Thursday, February 08, 2007

God Bless American Ingenuity



This column from The Wall Street Journal's Opinion Journal is a great example of a good idea being put to work by hard-working, efficient individuals without the need for blockbuster budgets.



Give our troops the tools our cops have.

BY DANIEL HENNINGER

Thursday, February 8, 2007 12:01 a.m. EST
Subject: A case study of how the U.S. got bogged down in Iraq.

Excerpt:


This is a story of can-do in a no-can-do world, a story of how a Marine officer in Iraq, a small network-design company in California, a nonprofit troop-support group, a blogger and other undeterrable folk designed a handheld insurgent-identification device, built it, shipped it and deployed it in Anbar province. They did this in 30 days, from Dec. 15 to Jan. 15. Compared to standard operating procedure for Iraq, this is a nanosecond.

And how is it doing?


On the night of Jan. 20, Maj. West, his Marine squad and the "jundi" (Iraq army soldiers) took the MV 100 and laptop on patrol. Their term of endearment for the insurgents is "snakes." So of course the MV 100 became the Snake Eater. The next day Maj.
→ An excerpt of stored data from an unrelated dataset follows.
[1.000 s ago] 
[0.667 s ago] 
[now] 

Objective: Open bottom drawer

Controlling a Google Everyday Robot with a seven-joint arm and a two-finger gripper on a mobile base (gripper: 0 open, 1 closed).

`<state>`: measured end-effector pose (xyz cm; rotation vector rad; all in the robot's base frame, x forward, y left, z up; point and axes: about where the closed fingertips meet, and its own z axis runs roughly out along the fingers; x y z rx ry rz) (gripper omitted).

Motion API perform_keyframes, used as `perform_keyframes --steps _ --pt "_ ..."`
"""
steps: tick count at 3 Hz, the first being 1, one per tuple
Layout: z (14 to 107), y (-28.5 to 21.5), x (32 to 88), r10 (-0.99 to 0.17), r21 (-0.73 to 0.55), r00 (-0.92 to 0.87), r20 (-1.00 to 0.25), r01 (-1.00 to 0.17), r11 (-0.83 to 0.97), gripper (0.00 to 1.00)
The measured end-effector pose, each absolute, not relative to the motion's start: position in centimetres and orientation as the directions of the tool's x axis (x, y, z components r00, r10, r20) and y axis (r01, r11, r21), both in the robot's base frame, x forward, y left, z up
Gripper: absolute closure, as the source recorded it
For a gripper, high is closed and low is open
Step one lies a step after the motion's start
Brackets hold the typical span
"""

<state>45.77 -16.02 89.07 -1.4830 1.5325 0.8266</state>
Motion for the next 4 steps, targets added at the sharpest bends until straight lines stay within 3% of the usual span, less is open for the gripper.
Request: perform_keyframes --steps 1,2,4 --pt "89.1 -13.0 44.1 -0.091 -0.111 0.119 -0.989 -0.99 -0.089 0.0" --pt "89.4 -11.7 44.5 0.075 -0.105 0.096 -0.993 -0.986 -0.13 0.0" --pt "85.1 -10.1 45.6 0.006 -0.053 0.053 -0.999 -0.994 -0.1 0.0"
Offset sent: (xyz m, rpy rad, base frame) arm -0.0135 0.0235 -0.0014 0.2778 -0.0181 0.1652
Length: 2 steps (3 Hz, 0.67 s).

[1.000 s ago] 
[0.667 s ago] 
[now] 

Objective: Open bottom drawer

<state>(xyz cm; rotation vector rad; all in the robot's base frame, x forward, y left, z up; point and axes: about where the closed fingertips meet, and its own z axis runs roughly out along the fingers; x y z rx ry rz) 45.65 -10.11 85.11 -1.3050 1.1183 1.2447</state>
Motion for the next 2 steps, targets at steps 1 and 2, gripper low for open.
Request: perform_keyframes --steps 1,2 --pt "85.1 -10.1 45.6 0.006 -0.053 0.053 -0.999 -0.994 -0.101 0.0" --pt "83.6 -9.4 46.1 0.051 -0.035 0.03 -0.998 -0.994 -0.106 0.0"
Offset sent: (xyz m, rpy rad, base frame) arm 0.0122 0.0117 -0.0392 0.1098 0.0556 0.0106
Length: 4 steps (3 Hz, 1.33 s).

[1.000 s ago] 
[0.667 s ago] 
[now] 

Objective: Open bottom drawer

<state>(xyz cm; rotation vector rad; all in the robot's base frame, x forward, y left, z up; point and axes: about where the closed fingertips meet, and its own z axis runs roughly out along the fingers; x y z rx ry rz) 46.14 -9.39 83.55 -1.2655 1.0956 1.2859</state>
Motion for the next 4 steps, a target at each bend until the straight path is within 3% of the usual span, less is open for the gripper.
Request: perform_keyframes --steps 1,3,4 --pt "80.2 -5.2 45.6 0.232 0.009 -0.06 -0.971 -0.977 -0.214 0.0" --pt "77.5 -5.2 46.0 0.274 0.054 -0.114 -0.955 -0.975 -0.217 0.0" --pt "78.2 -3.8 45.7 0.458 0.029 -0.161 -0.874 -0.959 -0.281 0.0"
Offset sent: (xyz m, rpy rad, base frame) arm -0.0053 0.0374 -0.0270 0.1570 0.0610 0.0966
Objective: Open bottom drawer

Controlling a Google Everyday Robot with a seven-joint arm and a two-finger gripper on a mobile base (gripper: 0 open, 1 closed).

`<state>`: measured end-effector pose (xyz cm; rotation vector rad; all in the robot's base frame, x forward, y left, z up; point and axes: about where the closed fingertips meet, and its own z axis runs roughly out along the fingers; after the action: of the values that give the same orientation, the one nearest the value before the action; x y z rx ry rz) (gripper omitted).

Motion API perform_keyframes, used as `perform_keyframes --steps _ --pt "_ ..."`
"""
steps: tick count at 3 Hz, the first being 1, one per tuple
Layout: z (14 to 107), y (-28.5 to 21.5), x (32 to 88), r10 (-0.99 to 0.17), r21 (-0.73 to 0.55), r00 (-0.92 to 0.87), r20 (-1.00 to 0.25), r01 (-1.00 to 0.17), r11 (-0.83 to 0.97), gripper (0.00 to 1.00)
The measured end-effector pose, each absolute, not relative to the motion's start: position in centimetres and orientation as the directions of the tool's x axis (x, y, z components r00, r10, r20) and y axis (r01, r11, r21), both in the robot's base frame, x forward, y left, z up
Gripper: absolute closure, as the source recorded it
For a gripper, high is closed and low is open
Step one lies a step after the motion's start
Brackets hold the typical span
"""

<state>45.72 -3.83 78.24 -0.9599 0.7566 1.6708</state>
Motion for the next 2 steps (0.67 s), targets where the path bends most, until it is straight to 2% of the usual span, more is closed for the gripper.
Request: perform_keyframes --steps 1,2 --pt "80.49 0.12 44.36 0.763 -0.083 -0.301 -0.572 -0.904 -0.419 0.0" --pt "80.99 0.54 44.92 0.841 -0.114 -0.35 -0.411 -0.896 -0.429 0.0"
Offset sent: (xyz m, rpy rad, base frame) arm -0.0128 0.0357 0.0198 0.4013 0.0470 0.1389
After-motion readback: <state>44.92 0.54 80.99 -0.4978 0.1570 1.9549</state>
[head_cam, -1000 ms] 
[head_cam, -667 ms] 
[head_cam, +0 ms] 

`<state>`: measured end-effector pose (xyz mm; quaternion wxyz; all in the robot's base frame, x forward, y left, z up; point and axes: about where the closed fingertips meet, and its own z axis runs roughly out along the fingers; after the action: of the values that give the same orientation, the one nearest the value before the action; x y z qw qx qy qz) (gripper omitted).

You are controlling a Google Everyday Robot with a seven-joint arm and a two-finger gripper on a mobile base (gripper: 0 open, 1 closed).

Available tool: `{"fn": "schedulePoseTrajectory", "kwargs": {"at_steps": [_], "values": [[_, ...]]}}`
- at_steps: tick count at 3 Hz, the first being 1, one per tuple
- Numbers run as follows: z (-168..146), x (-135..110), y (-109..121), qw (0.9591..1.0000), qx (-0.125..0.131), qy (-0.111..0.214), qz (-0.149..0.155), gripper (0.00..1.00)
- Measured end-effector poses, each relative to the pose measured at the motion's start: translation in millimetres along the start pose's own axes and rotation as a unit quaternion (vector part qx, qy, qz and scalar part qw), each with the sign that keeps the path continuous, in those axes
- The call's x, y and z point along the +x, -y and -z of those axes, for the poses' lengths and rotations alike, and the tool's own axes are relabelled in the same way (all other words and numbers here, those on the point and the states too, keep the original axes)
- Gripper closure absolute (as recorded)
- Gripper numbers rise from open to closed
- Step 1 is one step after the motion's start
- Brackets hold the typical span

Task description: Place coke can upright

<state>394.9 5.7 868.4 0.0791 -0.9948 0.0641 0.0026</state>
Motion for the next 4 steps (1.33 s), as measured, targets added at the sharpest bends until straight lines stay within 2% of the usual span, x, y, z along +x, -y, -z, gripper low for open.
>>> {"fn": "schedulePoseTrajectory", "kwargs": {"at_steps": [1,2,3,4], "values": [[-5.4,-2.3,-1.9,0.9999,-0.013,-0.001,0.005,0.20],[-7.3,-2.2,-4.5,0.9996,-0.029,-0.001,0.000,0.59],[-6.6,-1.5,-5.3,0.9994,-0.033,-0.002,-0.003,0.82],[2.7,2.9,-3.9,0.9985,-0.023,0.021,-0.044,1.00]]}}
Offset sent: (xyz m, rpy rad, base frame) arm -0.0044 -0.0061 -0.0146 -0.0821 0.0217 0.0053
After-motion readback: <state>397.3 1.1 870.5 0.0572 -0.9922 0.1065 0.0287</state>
West emailed the U.S. team digital photos of Iraqi soldiers fingerprinting suspects with the Snake Eater. "It's one night old and the town is abuzz," he said. "I think we have a chance to tip this city over now." A rumor quickly spread that the Iraqi army was implanting GPS chips in insurgents' thumbs.

Hopefully this breakthrough will make a difference.